[Records excerpted from a collection]
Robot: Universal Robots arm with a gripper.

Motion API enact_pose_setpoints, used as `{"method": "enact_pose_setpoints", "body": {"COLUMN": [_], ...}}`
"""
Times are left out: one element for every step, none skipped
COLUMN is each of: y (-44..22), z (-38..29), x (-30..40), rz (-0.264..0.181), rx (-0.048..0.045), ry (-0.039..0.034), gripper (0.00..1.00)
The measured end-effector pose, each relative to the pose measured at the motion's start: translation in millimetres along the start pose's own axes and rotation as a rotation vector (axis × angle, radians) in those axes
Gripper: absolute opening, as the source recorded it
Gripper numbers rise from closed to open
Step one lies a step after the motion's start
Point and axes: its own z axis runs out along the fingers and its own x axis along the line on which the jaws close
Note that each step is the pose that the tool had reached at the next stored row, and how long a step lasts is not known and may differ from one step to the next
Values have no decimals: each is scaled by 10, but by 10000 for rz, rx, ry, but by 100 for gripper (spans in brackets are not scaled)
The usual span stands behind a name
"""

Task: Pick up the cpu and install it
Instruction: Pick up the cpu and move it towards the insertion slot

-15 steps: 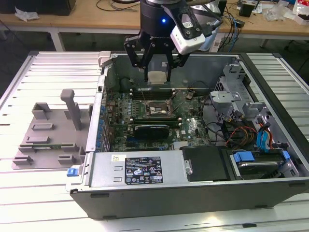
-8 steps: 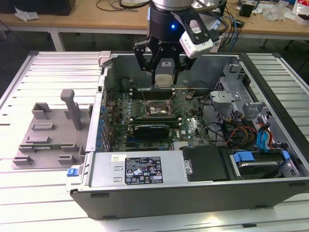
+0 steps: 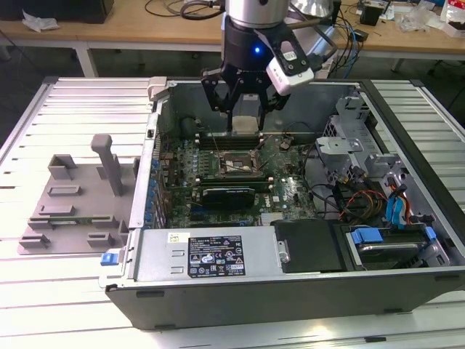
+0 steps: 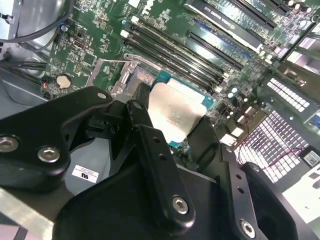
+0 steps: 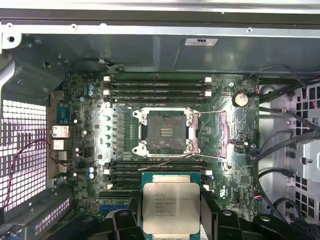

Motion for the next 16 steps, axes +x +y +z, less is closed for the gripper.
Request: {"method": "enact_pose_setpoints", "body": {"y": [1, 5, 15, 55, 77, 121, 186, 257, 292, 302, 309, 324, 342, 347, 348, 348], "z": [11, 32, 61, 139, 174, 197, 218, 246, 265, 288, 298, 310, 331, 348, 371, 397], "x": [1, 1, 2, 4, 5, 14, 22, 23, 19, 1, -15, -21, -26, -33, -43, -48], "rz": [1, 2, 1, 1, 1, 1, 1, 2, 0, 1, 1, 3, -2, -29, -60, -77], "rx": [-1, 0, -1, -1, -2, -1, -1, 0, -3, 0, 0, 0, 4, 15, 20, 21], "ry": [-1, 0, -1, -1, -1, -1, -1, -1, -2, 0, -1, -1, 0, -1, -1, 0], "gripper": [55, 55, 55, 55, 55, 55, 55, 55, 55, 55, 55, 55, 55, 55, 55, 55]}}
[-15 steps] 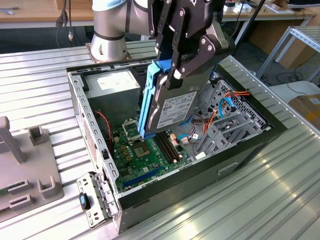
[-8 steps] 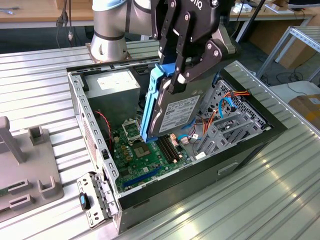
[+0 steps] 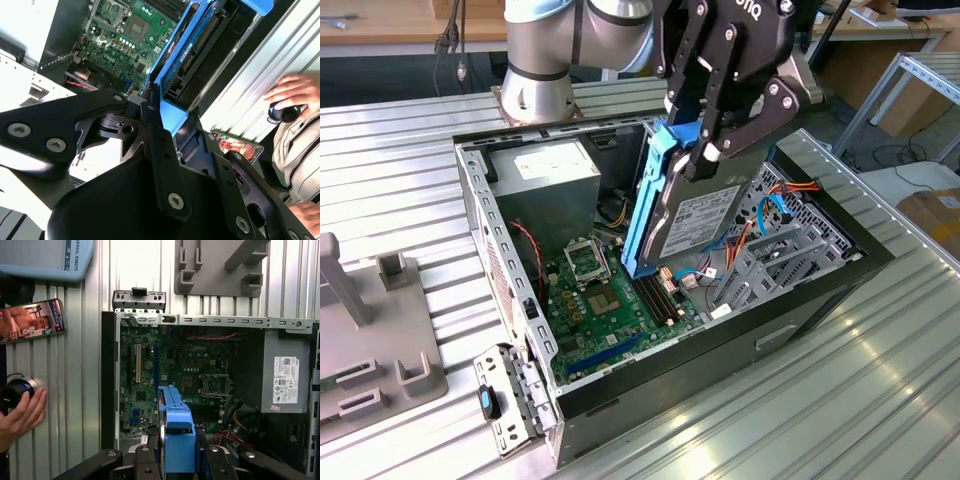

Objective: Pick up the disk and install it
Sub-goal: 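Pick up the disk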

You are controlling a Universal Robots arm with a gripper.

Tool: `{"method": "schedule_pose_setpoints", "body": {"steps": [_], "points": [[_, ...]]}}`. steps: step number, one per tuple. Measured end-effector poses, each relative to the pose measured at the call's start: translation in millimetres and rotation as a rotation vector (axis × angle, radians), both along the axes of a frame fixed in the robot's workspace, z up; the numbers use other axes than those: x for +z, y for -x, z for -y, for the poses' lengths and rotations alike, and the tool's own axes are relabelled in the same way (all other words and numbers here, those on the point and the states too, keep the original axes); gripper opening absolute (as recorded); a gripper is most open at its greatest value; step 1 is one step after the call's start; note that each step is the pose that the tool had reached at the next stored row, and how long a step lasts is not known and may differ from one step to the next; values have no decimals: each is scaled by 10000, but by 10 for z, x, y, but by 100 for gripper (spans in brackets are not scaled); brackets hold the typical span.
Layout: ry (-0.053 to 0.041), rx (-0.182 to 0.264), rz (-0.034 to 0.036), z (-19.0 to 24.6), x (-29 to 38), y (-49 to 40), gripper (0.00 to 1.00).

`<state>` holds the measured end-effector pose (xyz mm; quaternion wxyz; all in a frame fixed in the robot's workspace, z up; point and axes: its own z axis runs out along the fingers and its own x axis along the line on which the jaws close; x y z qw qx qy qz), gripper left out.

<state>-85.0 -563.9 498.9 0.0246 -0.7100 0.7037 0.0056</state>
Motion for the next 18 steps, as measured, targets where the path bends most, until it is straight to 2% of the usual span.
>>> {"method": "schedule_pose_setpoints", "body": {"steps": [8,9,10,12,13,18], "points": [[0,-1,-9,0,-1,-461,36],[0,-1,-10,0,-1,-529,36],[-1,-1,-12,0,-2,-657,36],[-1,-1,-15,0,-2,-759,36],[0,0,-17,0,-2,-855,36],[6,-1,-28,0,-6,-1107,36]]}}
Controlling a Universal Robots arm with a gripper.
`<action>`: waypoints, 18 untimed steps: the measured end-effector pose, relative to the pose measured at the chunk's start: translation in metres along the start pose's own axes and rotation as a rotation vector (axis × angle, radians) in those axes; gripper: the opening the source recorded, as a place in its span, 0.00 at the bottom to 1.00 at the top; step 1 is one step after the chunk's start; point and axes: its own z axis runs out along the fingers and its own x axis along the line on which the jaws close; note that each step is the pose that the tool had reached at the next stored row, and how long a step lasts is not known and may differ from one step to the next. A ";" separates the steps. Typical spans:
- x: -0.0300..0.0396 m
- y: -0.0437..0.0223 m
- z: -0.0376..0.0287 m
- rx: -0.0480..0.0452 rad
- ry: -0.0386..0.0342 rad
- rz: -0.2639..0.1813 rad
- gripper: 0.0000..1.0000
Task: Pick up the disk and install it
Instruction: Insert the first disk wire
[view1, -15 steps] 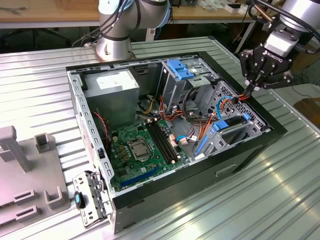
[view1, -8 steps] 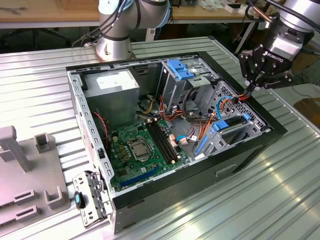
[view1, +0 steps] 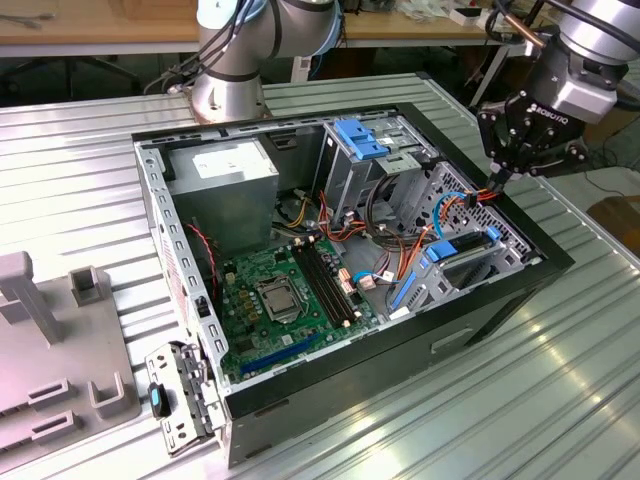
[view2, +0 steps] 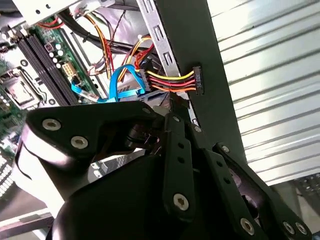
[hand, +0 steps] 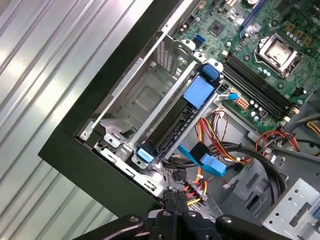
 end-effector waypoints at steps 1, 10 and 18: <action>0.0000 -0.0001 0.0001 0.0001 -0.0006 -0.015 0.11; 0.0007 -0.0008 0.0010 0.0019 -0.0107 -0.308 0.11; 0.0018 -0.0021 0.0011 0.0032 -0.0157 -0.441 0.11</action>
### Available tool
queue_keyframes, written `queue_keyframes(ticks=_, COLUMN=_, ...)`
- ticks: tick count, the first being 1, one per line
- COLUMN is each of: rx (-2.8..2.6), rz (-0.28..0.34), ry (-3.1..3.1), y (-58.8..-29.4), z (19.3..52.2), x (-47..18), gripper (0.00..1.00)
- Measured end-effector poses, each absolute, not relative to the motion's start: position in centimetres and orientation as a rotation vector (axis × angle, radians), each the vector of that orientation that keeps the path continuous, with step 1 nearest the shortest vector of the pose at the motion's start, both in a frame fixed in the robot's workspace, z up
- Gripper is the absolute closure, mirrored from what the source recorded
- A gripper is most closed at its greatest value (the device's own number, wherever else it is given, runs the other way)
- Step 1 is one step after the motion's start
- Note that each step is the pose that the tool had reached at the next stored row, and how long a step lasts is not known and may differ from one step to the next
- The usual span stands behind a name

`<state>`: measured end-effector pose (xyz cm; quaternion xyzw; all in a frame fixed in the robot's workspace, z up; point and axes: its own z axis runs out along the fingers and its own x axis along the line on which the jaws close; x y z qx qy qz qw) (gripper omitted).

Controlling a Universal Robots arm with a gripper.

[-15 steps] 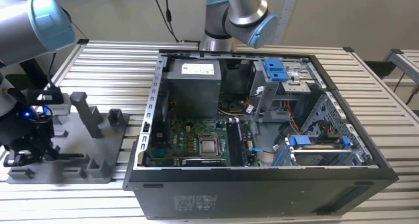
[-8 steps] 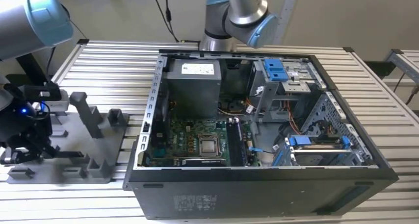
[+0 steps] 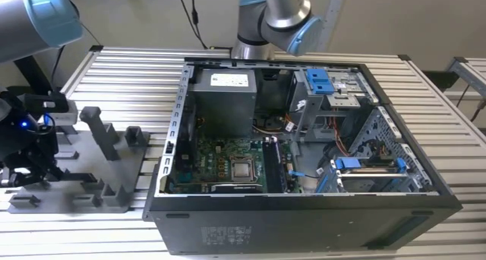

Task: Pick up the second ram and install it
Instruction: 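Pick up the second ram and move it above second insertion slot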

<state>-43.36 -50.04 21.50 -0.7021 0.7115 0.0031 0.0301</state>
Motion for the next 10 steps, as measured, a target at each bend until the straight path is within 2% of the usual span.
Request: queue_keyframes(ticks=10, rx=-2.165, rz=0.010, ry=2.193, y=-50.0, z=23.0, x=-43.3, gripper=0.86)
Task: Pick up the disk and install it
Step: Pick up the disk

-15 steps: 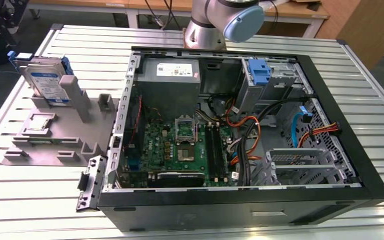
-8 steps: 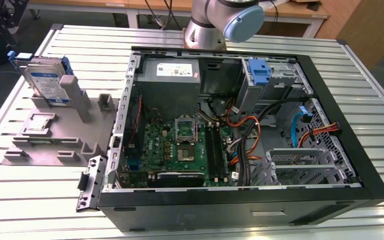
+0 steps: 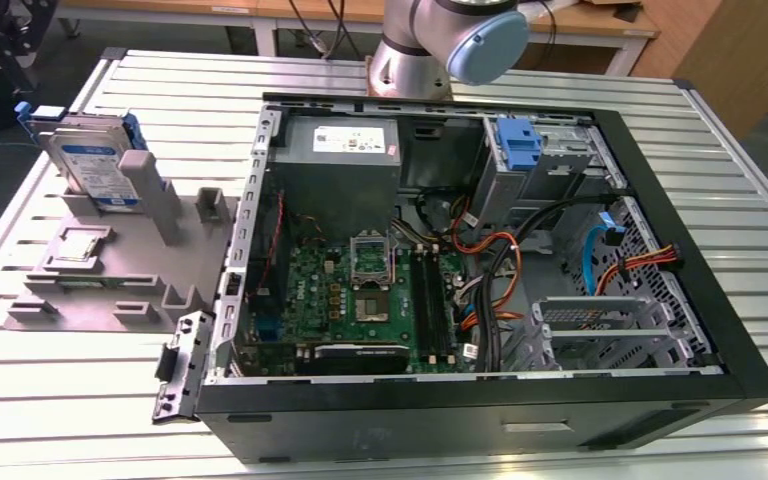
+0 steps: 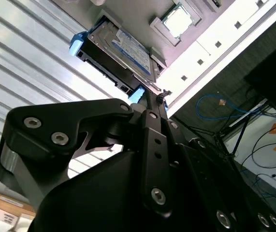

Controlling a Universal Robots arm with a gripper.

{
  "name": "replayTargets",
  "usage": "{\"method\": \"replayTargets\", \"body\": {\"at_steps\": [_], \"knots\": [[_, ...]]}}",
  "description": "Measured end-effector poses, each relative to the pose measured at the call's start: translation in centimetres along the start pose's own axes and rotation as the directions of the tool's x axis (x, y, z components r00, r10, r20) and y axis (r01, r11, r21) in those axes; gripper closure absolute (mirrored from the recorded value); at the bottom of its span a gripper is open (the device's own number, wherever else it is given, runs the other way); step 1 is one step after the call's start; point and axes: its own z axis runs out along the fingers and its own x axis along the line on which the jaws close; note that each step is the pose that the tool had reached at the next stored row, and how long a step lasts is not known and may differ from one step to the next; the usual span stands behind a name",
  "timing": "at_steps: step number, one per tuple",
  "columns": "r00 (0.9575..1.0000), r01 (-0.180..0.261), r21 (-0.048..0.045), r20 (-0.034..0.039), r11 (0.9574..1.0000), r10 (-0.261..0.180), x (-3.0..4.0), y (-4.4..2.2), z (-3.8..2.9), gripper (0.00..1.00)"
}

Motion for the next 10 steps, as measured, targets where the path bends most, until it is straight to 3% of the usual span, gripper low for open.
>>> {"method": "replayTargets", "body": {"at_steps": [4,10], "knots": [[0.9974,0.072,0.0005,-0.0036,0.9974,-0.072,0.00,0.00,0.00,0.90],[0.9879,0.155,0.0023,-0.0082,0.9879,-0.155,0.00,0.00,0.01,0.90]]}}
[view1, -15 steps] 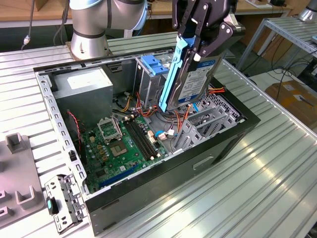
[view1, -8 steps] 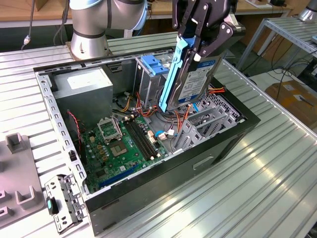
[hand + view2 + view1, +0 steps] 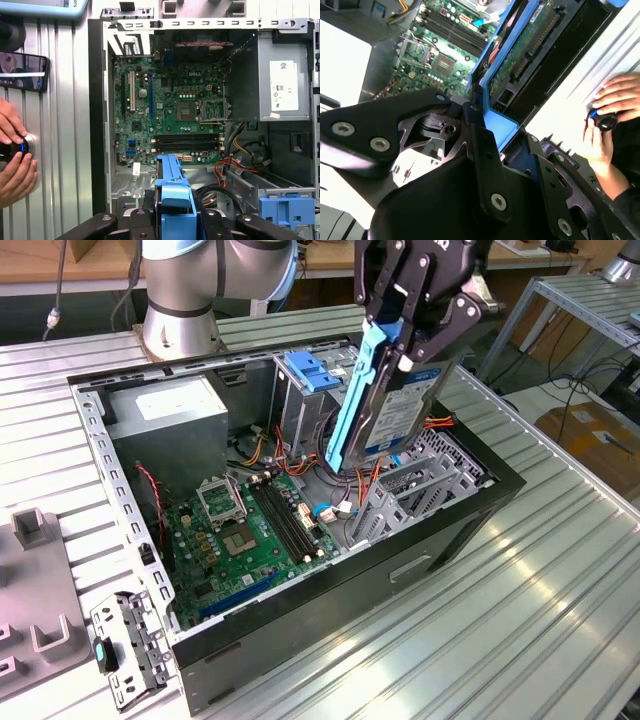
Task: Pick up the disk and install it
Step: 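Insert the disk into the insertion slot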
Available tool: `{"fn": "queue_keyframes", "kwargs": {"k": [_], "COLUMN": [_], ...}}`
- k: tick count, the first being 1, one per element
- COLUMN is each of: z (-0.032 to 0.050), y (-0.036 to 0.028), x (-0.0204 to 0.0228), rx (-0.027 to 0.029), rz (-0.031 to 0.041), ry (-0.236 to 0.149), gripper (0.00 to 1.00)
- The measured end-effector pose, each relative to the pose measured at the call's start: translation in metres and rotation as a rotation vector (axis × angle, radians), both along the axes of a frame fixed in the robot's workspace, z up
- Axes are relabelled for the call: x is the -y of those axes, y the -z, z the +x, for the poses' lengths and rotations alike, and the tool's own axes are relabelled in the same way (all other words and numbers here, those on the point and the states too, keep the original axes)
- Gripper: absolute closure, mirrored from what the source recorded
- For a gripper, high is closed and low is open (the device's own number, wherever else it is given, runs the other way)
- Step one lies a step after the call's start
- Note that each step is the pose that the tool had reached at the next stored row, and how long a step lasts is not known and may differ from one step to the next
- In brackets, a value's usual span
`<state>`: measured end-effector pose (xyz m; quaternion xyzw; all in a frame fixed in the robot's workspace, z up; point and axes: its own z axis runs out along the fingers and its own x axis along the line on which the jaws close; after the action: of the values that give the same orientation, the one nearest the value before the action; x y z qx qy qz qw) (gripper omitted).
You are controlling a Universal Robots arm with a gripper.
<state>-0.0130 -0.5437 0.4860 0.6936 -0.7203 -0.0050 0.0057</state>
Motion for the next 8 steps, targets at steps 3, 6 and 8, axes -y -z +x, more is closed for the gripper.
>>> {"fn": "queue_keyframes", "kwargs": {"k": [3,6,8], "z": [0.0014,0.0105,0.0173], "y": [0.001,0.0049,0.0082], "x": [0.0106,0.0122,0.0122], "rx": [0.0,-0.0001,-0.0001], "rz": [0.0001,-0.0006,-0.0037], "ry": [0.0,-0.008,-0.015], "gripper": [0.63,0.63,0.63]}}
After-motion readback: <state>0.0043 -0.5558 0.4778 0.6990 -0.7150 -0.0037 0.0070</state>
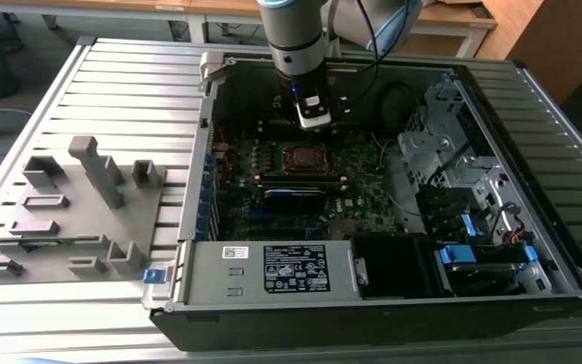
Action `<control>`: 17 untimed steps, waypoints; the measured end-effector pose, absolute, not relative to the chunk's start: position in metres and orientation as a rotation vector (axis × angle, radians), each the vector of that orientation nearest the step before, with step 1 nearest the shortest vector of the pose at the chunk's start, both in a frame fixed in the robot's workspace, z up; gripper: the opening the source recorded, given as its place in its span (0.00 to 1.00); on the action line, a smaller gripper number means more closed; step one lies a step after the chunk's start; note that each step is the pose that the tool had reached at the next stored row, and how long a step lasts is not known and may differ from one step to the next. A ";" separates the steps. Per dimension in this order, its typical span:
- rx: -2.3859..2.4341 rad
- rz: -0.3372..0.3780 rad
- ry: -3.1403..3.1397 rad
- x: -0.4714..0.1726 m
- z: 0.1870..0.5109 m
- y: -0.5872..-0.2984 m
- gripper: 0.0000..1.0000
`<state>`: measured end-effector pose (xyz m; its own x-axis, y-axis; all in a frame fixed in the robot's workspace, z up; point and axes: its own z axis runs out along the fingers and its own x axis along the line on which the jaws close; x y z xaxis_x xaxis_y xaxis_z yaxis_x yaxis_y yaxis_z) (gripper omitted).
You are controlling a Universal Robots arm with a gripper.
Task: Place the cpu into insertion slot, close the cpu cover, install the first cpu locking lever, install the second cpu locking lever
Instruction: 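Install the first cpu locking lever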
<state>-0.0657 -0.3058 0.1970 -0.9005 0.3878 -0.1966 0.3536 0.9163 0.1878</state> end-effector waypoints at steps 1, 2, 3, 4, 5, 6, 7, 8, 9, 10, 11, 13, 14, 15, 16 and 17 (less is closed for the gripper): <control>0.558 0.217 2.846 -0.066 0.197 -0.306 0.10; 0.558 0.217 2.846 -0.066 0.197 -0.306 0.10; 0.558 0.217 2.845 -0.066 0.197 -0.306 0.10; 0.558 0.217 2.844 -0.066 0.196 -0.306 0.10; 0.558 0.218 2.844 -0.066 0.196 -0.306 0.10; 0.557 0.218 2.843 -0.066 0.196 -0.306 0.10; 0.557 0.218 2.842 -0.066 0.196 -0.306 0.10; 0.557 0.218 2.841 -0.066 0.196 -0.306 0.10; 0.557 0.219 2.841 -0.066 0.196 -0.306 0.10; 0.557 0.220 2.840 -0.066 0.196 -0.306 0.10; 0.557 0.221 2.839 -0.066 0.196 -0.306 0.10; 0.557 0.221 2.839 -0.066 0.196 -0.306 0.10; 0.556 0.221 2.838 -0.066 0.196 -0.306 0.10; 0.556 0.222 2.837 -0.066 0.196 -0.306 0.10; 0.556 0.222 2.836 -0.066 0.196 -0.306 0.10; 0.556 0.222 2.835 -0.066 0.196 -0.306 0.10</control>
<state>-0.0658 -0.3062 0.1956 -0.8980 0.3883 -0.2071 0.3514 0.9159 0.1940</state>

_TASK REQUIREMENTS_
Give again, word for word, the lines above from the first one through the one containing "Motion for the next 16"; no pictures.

_SOLUTION FOR THIS EXERCISE_
Robot: Universal Robots arm with a gripper.

Motion API enact_pose_setpoints, used as `{"method": "enact_pose_setpoints", "body": {"COLUMN": [_], ...}}`
"""
Times are left out: one element for every step, none skipped
COLUMN is each of: y (-44..22), z (-38..29), x (-30..40), rz (-0.264..0.181), rx (-0.048..0.045), ry (-0.039..0.034), gripper (0.00..1.00)
The measured end-effector pose, each relative to the pose measured at the motion's start: translation in millimetres along the start pose's own axes and rotation as a rotation vector (axis × angle, radians) in those axes
Gripper: absolute opening, as the source recorded it
Gripper numbers rise from closed to open
Step one lies a step after the motion's start
Point and axes: its own z axis runs out along the fingers and its own x axis along the line on which the jaws close
Note that each step is the pose that the tool had reached at the next stored row, and how long a step lasts is not known and may differ from one step to the next
Values have no decimals: each is scaled by 10, but by 10000 for rz, rx, ry, but by 100 for gripper (spans in brackets are not scaled)
The usual span stands behind a name
"""

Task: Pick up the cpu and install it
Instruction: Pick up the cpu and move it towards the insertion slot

-15 steps: 
-8 steps: 
+0 steps: 
+0 steps: 
+0 steps: 

Motion for the next 16 steps, axes +x +y +z, less is closed for the gripper.

The requested output has been given in full.